## WHAT YOU ARE ASKED TO DO
Once every line below with "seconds" has been counted, state the total and nothing else.

━━ AVAILABLE DATA

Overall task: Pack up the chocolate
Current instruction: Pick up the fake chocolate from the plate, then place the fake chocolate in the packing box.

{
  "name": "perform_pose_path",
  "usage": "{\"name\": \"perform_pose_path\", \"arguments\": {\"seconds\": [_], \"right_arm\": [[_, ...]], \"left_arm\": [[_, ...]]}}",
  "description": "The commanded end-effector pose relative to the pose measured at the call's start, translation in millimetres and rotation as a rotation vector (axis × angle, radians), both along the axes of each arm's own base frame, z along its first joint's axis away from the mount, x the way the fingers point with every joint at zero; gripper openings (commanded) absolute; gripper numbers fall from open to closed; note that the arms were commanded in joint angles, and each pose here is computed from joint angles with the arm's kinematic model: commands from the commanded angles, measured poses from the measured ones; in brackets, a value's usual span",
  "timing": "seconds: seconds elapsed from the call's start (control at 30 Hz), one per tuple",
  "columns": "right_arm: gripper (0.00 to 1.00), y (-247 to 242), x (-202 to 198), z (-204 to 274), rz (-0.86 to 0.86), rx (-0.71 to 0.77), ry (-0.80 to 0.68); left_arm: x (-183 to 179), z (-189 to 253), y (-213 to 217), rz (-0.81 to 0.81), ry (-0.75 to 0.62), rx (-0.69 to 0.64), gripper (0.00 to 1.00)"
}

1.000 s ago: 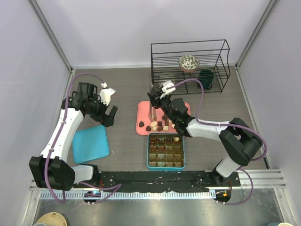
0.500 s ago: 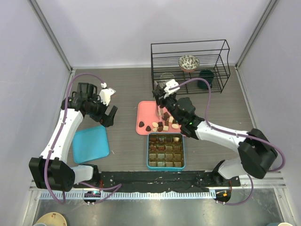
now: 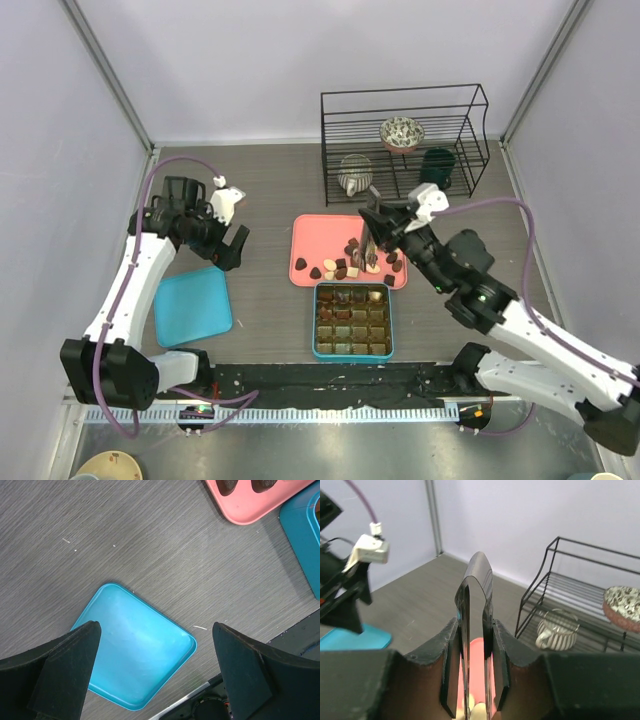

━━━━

## EXPECTED ANSWER
2